Ze względu na katastrofę w Japonii i wybuchy wodoru w reaktorach Daiichi 1 i 3, które znajdują się w prowincji Fukushima, organizacje ekologiczne chcą, by Polska zarzuciła realizację programu energetyki jądrowej.
– Apelujemy do polskiego rządu, aby jeszcze raz przemyślał kwestię budowy elektrowni atomowej w Polsce i nie narażał nas wszystkich na niepotrzebne niebezpieczeństwo – napisał w przekazanym w poniedziałek PAP?oświadczeniu Iwo Łoś, koordynator kampanii Klimat i Energia w polskim Greenpeace. – Japońska tragedia powinna być przestrogą dla wszystkich, którzy bezkrytycznie wierzą w zapewnienia lobby atomowego, że elektrownie atomowe są bezpieczne.
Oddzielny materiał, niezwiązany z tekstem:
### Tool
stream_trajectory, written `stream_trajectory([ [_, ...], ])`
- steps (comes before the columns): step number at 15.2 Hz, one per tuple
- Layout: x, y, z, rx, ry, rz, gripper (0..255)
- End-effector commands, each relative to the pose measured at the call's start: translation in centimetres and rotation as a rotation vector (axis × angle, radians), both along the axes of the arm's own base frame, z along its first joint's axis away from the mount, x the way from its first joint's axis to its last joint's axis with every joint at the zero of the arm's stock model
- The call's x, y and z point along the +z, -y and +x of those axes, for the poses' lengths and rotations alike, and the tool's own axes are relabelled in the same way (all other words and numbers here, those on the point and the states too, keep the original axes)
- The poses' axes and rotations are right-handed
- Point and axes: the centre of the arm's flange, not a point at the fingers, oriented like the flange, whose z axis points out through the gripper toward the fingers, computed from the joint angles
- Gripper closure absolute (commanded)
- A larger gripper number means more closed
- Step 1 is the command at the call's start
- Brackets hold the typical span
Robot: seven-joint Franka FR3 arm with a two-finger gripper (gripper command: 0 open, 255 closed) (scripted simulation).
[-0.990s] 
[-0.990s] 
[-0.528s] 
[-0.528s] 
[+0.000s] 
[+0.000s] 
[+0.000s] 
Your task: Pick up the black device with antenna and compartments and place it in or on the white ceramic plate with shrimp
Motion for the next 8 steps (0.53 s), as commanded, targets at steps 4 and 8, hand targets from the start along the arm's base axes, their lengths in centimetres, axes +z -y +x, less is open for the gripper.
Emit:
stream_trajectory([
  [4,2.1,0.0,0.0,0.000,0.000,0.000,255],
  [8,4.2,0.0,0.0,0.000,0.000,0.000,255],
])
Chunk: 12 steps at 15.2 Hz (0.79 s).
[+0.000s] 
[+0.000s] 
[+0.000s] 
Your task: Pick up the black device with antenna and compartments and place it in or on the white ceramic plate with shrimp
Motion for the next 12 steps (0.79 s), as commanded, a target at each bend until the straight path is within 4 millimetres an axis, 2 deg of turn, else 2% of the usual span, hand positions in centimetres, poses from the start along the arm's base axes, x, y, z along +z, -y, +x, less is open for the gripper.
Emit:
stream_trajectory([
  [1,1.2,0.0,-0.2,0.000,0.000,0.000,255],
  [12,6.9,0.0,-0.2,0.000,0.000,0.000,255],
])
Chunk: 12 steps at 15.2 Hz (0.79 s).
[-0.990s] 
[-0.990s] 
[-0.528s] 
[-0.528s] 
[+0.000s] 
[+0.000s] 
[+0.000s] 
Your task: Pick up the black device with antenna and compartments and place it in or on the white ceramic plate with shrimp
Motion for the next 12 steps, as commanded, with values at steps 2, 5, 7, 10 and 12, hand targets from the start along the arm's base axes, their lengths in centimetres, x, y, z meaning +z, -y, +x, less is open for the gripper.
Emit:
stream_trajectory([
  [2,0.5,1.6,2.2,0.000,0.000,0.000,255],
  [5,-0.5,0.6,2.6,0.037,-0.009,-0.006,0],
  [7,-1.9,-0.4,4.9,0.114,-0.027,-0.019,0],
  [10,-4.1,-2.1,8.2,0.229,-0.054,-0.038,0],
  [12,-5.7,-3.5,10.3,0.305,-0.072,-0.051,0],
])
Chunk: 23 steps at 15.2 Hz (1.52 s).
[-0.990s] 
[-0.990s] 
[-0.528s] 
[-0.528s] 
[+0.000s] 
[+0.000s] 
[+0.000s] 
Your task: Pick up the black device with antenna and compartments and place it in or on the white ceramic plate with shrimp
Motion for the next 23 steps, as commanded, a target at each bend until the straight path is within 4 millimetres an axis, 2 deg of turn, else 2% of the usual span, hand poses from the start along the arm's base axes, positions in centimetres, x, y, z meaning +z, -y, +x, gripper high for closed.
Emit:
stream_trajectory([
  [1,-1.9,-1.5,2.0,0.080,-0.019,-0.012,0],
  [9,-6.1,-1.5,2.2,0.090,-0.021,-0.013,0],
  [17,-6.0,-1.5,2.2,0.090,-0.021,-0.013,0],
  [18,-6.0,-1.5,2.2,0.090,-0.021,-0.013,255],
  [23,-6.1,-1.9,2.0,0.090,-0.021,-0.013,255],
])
Chociaż przedstawiciele rządu i władze Polskiej Grupy Energetycznej deklarują, że pierwsza polska elektrownia jądrowa spełni najwyższe wymogi bezpieczeństwa, katastrofa w Japonii wzbudza niepokoje, co z pewnością utrudni PGE realizację projektu.
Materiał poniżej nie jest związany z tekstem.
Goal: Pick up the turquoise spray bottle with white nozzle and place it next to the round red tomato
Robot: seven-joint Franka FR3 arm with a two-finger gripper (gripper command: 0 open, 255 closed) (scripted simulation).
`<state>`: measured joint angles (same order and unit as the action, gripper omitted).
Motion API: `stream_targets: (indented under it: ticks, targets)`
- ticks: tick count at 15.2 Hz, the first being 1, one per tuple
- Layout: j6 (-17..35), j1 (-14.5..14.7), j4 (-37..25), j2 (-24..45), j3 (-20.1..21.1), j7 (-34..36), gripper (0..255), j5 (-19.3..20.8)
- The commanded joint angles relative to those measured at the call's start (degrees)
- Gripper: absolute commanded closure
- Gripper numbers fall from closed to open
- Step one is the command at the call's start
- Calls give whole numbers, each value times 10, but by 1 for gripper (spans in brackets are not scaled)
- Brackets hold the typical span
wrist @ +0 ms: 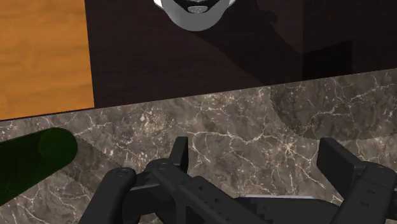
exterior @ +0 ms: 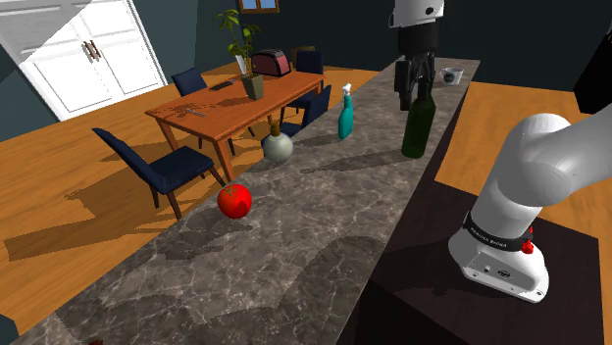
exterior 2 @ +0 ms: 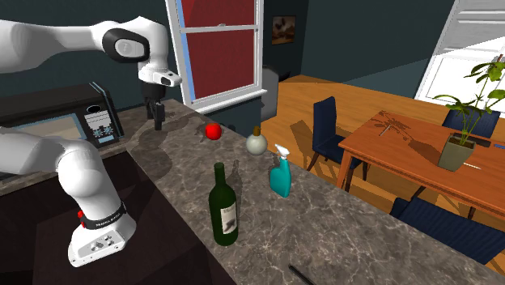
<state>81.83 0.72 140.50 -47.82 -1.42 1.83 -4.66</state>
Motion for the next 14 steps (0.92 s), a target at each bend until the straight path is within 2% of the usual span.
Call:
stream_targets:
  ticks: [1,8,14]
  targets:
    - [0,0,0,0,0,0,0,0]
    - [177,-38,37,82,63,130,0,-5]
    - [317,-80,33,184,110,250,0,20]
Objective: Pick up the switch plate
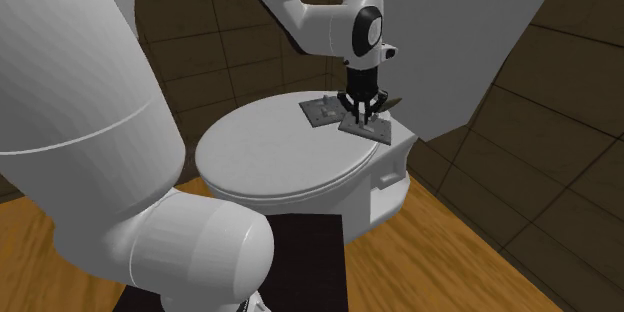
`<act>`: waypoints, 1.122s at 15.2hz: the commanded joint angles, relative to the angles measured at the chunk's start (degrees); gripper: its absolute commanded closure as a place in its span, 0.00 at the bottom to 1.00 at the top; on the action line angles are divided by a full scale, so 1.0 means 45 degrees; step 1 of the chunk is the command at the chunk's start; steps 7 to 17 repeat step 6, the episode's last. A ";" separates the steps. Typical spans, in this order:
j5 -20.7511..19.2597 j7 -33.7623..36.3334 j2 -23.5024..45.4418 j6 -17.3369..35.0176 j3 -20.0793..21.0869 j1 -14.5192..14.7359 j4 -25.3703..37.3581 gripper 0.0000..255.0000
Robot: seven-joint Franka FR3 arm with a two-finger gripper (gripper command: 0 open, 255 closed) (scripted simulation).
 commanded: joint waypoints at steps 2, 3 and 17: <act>-0.0109 0.0040 -0.0352 -0.0533 0.0016 0.0019 0.0196 1.00; -0.0134 0.0047 -0.0449 -0.0706 0.0022 0.0024 0.0276 1.00; -0.0162 0.0053 -0.0558 -0.0905 0.0032 0.0028 0.0371 1.00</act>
Prezes grupy Tomasz Zadroga informował, że już w tym roku spółka rozpisze przetarg na dostawcę technologii jądrowej. Sęk w tym, że przetarg ten miałby się rozpocząć na jesieni i zbiegłby się w czasie z wyborami parlamentarnymi. To oznacza, że realizacja projektu może się opóźnić.